[Your task]: Pick out the lines in the listing below that contain the word "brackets" and copy them.
--
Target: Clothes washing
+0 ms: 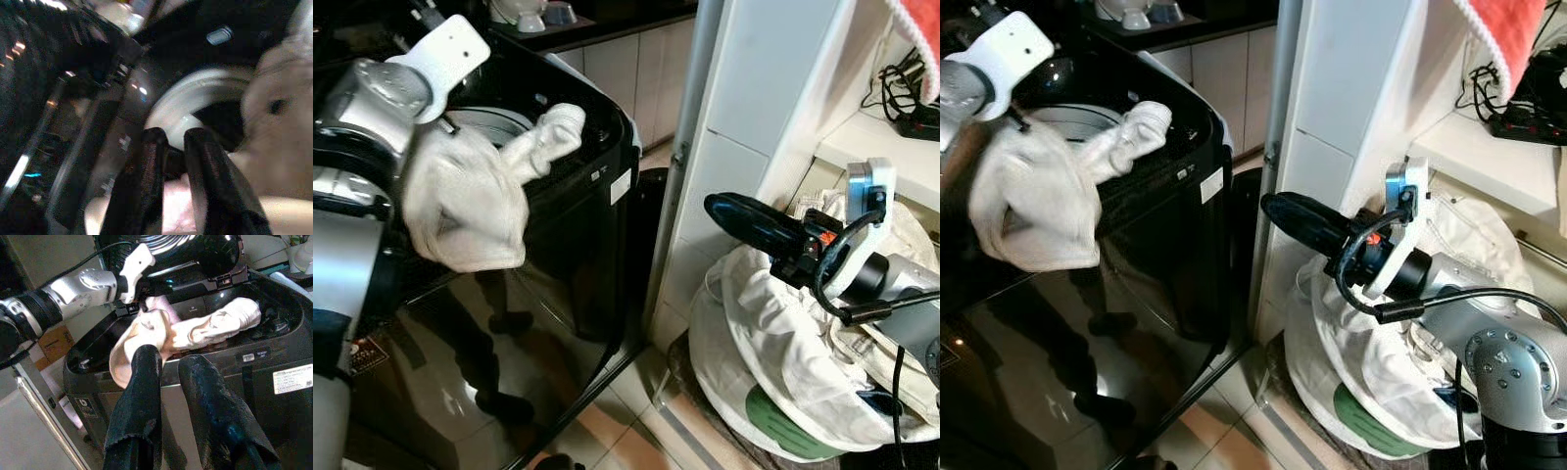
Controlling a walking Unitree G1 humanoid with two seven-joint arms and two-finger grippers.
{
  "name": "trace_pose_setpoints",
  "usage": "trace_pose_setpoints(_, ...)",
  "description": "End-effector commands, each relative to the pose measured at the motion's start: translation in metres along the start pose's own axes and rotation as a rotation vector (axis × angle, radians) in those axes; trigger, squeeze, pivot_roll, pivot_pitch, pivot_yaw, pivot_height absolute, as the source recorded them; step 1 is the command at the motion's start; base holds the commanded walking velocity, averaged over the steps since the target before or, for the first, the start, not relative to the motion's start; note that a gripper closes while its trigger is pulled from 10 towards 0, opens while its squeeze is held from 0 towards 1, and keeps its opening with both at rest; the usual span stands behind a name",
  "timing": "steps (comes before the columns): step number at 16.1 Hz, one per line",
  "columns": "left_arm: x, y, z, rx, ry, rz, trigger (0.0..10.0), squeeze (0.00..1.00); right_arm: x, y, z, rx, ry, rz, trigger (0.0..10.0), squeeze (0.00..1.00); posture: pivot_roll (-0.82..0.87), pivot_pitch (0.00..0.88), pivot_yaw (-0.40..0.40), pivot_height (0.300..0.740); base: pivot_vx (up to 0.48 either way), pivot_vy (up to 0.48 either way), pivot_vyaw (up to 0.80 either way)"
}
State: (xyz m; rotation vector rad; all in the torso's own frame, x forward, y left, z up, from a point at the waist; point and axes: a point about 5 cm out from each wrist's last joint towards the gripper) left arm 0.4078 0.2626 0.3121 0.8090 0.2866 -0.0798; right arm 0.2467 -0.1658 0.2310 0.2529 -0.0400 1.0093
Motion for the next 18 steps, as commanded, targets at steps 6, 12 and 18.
trace_pose_setpoints(6, -0.018, 0.005, 0.064, -0.211, -0.418, -0.181, 10.0, 0.00, 0.002, -0.045, -0.011, -0.128, 0.125, -0.384, 10.0, 0.00, -0.01, 0.000, 0.002, 0.740, 0.000, 0.000, 0.00)
trace_pose_setpoints(12, -0.039, -0.132, 0.079, -0.670, -0.807, -0.604, 10.0, 0.00, -0.050, -0.126, -0.018, -0.199, 0.190, -1.107, 10.0, 1.00, -0.02, 0.000, 0.007, 0.740, 0.000, 0.000, 0.00)
trace_pose_setpoints(18, -0.086, -0.206, 0.042, -0.614, -0.788, -0.797, 10.0, 0.00, -0.110, -0.146, -0.041, -0.109, 0.373, -1.346, 10.0, 1.00, -0.02, 0.000, -0.015, 0.740, 0.000, 0.000, 0.00)
Point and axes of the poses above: a point about 5 cm out from each wrist's last joint towards the gripper, its own x axis pointing out of the wrist towards the gripper, its own z axis along the axis of the wrist's last joint, y = z × x, and after that the axes turned 5 degrees about -x, right-handed
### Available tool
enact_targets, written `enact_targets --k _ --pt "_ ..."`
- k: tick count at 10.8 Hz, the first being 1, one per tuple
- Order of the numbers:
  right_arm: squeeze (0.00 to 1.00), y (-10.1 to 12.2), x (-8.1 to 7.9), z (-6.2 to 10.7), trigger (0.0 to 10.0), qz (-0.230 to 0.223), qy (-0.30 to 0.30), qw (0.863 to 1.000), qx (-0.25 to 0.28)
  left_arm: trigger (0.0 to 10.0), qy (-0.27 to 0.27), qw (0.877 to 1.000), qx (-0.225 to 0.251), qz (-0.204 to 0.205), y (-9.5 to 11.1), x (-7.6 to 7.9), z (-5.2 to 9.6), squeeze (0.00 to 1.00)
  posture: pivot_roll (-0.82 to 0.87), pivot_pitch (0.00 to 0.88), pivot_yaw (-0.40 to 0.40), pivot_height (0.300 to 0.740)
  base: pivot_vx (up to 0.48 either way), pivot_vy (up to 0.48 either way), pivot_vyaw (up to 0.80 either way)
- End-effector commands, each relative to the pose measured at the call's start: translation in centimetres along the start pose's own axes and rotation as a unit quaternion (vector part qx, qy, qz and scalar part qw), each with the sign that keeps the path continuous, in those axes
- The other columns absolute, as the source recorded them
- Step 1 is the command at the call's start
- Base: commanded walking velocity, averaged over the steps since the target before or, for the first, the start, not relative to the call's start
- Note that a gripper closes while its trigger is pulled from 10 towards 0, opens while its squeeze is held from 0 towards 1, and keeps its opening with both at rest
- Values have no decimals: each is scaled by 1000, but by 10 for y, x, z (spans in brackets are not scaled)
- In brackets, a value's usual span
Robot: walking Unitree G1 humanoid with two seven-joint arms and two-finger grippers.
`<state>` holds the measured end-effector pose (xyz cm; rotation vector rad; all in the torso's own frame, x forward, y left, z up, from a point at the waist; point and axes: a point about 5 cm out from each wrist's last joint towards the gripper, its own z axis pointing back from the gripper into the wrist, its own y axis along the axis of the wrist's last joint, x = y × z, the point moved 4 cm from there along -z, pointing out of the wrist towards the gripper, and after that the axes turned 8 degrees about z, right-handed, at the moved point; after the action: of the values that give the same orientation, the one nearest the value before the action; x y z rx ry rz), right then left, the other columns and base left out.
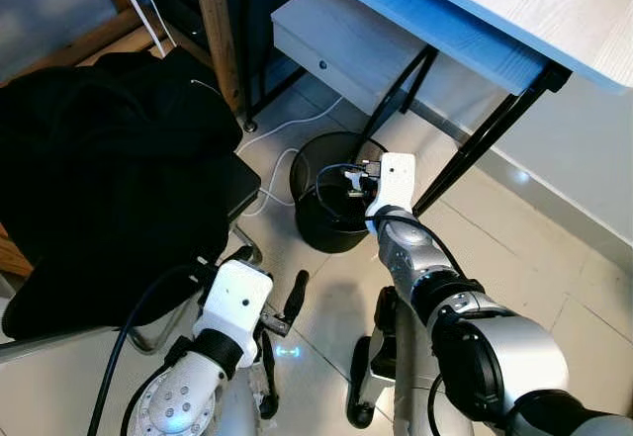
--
[Solution]:
- Values have no decimals: each is scaled by 1000, but by 10 for y, x, z (spans in brackets are not scaled)
- In brackets, a value's usual span

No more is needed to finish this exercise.